🤖 AI Summary
To address storage and transmission bottlenecks in deploying large language models (LLMs) on edge devices, conventional quantization and pruning methods struggle to balance accuracy and efficiency at high compression ratios. This paper proposes a meta-network-based discrete latent-space compression framework: LLM weights are encoded into discrete latent vectors via a lightweight encoder, then reconstructed using a compact codebook and a small learnable decoder. Only the codebook, decoder parameters, and low-dimensional indices need to be stored—drastically reducing model footprint. Experiments demonstrate that, under a 10× compression ratio, Llama 2-7B incurs negligible accuracy degradation and outperforms state-of-the-art compression approaches.
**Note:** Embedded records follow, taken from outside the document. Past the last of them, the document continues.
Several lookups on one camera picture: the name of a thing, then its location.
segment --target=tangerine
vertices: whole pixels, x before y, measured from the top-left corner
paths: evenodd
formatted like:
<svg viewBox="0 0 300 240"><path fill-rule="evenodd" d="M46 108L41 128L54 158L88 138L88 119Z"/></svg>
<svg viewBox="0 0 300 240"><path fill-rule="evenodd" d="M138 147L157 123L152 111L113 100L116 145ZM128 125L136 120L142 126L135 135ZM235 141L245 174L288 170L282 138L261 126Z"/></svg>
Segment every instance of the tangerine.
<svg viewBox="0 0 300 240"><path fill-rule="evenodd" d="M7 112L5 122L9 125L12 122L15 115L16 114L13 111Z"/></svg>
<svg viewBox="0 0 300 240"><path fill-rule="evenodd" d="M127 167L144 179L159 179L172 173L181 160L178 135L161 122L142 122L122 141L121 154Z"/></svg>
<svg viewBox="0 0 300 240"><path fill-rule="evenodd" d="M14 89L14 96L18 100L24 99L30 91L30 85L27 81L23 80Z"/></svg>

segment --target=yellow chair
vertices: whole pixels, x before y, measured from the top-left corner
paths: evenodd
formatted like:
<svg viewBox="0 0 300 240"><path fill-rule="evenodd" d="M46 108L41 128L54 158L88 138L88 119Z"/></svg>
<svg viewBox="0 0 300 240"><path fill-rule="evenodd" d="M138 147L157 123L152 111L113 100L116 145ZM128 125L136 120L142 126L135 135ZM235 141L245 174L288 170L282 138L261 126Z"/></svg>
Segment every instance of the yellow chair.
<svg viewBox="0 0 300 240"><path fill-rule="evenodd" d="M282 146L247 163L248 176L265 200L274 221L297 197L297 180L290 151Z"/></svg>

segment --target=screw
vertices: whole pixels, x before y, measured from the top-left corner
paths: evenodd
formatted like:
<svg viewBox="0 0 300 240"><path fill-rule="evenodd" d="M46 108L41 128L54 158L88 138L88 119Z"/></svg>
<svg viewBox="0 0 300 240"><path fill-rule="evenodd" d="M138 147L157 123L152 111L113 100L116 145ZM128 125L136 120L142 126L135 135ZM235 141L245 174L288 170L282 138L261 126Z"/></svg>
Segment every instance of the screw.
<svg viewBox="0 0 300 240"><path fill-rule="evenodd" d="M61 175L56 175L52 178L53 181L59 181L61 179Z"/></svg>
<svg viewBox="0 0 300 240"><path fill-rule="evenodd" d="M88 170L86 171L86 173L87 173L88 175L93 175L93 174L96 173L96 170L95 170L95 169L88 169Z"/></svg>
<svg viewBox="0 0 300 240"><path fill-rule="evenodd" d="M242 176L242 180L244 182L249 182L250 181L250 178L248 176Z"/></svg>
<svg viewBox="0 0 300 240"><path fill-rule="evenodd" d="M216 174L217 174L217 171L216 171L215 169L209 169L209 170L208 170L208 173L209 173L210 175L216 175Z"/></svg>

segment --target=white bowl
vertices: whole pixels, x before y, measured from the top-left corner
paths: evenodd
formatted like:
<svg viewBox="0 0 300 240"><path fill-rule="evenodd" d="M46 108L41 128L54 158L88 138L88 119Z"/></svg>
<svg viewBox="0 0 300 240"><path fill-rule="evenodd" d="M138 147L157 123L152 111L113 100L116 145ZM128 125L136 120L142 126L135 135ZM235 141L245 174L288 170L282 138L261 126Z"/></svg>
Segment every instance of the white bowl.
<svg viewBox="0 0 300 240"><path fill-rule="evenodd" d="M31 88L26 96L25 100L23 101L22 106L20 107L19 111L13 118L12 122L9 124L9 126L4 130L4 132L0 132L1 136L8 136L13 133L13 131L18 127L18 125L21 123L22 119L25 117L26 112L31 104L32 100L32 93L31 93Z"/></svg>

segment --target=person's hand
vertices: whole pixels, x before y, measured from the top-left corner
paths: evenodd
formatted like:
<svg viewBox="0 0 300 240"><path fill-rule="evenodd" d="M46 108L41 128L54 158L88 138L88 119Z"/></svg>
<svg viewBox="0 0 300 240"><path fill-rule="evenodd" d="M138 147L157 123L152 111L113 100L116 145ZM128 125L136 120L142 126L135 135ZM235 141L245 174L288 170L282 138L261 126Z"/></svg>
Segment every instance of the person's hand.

To our knowledge, this is the first method achieving extreme parameter-level compression of LLMs while preserving high fidelity—enabling practical edge deployment without compromising performance.
📝 Abstract
As Large Language Models (LLMs) continue to grow in size, storing and transmitting them on edge devices becomes increasingly challenging. Traditional methods like quantization and pruning struggle to achieve extreme compression of LLMs without sacrificing accuracy. In this paper, we introduce PocketLLM, a novel approach to compress LLMs in a latent space via meta-networks. A simple encoder network is proposed to project the weights of LLMs into discrete latent vectors, which are then represented using a compact codebook. A lightweight decoder network is employed to map the codebook's representative vectors back to the original weight space. This method allows for significant compression of the large weights in LLMs, consisting solely of a small decoder, a concise codebook, and an index. Extensive experiments show that PocketLLM achieves superior performance even at significantly high compression ratios, e.g., compressing Llama 2-7B by 10x with a negligible drop in accuracy.